Electricity generated from hydropower tells an interesting story about today’s energy trends that is deeper than just water flowing over the dam.
It’s a story about a renewable resource that once generated nearly a third of the nation’s electricity, a share that has declined dramatically throughout the decades with the rise of nuclear power, natural gas, and wind and solar generation.
More recently, it’s a story about how weather and climate can affect energy supplies, as an extended drought—especially in the southwestern United States—has reduced the amount of water available to generate power.
It’s also a story about diversity in fuel sources. Although hydropower is less a part of our national energy picture than it was in 1950, when it produced 30% of the United States’ electricity, it’s still a useful part of today’s energy mix. And in the Northwest, it’s one of the most important parts of a strong regional economy.
Hydro-Based Regional Economies
Hydropower converts falling water into energy. That could come in the form of a water wheel turning in a flowing river at an old grain mill, or a giant dam built on the Columbia River for flood control and to channel the water through a large turbine that generates electricity.
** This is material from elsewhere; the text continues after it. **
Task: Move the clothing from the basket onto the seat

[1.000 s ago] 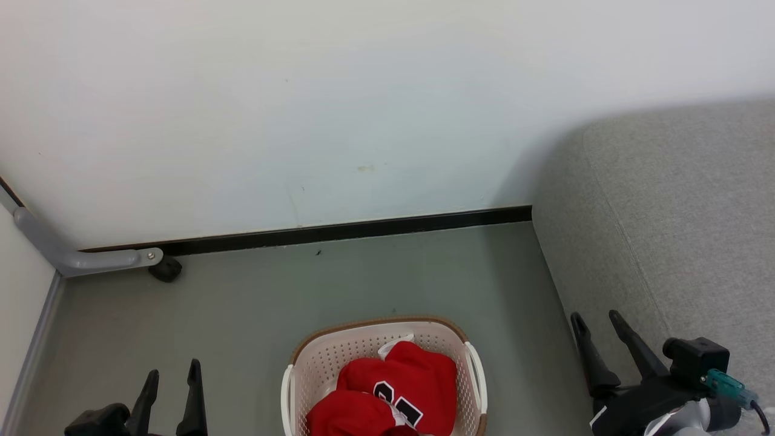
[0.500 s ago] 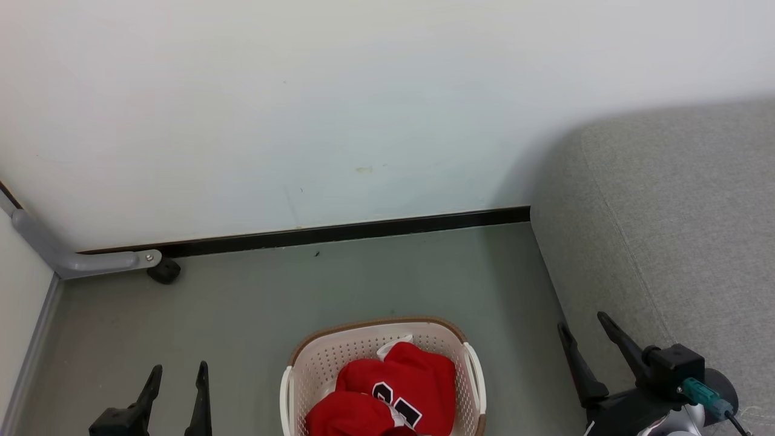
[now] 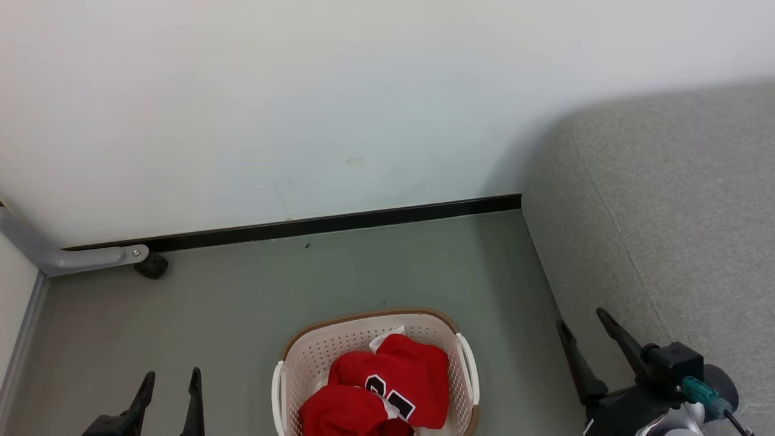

In the 1930s, dams went up across the Tennessee River Valley and in western states. Today, hydropower generates about 6% of the nation’s electricity. That percentage hides its local importance. All but two states—Delaware and Mississippi—receive at least some of their electricity from hydropower.
The Bonneville Power Administration, which generates power for much of the West, generated 84% of its electricity in large hydroelectric facilities in 2020.
While flowing water might seem to be an endless energy source, hydropower has a complicated relationship with the environment.
Some question hydro’s claims as a provider of clean energy because larger projects involve building a huge dam that floods a river valley to create a reservoir. But the Environmental Protection Agency classifies hydro as a renewable resource, and U.S. Department of Energy figures list hydroelectricity as the source of 31% of the nation’s renewable electricity.
Recent weather patterns also seem to be redefining what renewable energy means. Nationwide, hydroelectric generation fell 9% during 2021 because of drought conditions. In the West, BPA generates power from water falling within the Columbia River Basin, which extends into Canada. In 2022, heavy summer water flow allowed BPA to generate more energy than expected, and it was sold across the grid to other regions.
Cost-Effective, Renewable Energy
Hydro is one of the cheapest forms of energy, especially after the initial investment. Its operation does not produce greenhouse gases. Importantly, utility grid operators like its flexibility as a source of electricity. It can be turned on and off relatively easily, especially compared with sources such as coal, nuclear, solar and wind.
Those benefits have raised interest in hydro projects. Around $8 billion has been invested nationwide during the past 15 years to add enough capacity to power 1 million homes.
While many hydro dams have been around for a long time and are ready to be retired, new projects are planned, including modernizing older hydro facilities. The DOE reports proposed projects that could generate enough electricity to power yet another 1 million homes.
In addition to upgrading existing sites, DOE reports at least 200 dams that don’t generate hydroelectricity could have generators added. Out of about 90,000 dams in the United States, only about 2,200 generate electric power.
Those efforts will get a boost from the federal infrastructure law passed in 2021. That measure includes more than
$2 billion in hydropower incentives for river restoration and dam rehabilitation.
Hydropower doesn’t always get the attention of flashier advancements such as wind and solar technologies. But it dates back more than 2,000 years, when the Greeks used it to turn wheels that ground wheat into flour.
Only the future will tell the role hydro will play in the American energy grids, but its time-tested techniques and green energy benefits promise it will still be providing some level of power 2,000 years from now.